第二章

プロローグ 失った物


 睡眠時間が増えたせいか、最近よく夢を見る。

 夢だから朧気で、断片的な物だけど。

 それは決まって、子供の頃の夢だった。


白真しろま……ただいま……』


 優しい声。

 懐かしい、母さんの声だ。


『遅くなって……ごめんね……』


 謝らないでくれよ。

 母さん、頑張ってるじゃないか。

 あの頃――まだガキだった俺は、何も知らなったけど。

 それでも母さんが、俺の為に頑張ってくれていることだけはわかってたよ。


『……ご飯も……作ってあげられなくて……』


 あの頃、俺はいつも一人で食事を食べていた。

 それは少し寂しかったけど。

 頼れる親戚もいなかった母さんは、女手一つで俺を育ててくれていたから。


『おかあさん、だいじょうぶだよ!』


 俺は強がってみせた。

 そうしたら、母さんが安心できると思ったんだ。


『ぼく、一人でなんだってできるんだよ!』


 そんな俺の強がりを、母さんはどう思ったのかわからない。

 だけど、


『ごめんね……ありがとう……』


 謝罪と感謝を同時に口した母さんの顔は、とても嬉しそうだったのを覚えている。


『母さん、頑張るから……!』


 母さんは必死に働いてくれた。

 朝から晩まで……そして――俺が小学校を卒業するのと同時に、母さんは仕事中に過労で亡くなった。

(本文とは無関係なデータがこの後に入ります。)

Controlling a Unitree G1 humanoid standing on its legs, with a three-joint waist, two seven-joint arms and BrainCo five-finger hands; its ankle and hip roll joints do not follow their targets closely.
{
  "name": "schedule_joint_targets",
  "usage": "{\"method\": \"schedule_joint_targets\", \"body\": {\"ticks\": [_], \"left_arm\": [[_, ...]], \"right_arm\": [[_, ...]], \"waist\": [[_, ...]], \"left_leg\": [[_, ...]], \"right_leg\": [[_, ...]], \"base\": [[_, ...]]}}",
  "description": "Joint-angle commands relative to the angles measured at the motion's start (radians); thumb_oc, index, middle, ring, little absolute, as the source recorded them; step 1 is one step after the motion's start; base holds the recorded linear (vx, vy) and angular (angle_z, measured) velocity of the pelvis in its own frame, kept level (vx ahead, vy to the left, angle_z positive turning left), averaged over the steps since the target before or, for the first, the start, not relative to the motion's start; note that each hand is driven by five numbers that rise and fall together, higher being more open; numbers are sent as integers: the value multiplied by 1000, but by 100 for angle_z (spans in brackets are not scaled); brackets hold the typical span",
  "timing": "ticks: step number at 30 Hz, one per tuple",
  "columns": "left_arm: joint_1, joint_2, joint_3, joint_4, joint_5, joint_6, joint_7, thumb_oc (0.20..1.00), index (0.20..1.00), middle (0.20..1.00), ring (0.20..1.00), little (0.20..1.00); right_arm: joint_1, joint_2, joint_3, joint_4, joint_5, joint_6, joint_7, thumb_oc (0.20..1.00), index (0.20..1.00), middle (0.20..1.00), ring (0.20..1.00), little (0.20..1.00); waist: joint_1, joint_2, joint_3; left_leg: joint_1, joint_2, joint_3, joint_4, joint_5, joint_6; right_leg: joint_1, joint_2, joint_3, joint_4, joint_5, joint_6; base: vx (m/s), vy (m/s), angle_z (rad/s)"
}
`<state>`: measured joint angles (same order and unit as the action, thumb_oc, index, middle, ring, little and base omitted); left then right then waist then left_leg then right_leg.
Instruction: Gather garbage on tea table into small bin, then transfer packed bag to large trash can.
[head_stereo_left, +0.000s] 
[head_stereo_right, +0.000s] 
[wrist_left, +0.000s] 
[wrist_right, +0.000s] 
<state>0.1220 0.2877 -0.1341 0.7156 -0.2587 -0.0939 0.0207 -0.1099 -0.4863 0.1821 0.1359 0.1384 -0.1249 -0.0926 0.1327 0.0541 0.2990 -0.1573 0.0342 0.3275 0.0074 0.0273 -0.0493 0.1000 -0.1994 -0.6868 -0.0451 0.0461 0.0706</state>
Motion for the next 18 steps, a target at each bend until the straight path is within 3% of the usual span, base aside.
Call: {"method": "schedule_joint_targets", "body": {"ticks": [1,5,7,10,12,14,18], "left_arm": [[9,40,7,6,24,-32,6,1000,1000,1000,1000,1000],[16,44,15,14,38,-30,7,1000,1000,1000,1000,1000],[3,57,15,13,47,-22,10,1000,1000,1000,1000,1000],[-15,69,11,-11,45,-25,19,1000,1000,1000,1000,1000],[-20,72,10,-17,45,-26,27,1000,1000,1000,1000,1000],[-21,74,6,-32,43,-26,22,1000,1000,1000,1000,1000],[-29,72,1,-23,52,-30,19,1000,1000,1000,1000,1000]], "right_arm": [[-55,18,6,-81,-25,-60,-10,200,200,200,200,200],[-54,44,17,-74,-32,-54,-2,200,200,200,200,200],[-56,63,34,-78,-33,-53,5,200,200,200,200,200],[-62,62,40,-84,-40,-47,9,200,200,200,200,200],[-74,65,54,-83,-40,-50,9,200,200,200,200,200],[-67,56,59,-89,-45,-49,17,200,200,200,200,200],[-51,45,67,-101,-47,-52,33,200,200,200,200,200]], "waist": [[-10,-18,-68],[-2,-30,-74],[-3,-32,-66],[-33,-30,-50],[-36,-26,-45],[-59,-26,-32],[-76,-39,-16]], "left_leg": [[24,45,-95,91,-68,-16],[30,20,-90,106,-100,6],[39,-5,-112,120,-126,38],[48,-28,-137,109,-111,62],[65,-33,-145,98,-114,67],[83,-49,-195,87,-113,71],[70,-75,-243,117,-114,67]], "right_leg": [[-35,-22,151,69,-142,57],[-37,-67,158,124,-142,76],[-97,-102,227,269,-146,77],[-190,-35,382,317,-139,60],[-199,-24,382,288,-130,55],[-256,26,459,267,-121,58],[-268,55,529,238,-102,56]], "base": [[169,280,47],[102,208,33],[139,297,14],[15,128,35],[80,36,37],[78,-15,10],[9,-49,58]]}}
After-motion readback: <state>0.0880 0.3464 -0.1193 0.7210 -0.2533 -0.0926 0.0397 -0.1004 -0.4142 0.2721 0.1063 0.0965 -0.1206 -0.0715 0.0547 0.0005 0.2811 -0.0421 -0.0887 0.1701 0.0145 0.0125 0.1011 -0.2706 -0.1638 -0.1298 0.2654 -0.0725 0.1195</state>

 当時の俺はまだガキで、何も知らなかったけれど……。

 のちに俺は、その会社は労働基準法を平気で破るような、今で言うブラック企業として有名だった事を知った。


 母さんが死んで俺に残されたのは、決して多くはない遺産だけだった。

 きっとこのお金も、俺が学校に通えるようにと残してくれたものだったのだろう。


 なんであの時、俺は母さんに……頑張らないでって言えなかったのかな。

 そうしたら、母さんは死なずに済んだのだろか?

 今の俺なら――母さんを救うことが出来だろうか?

 この夢を見る度に、俺はそんなことを考えているのだった。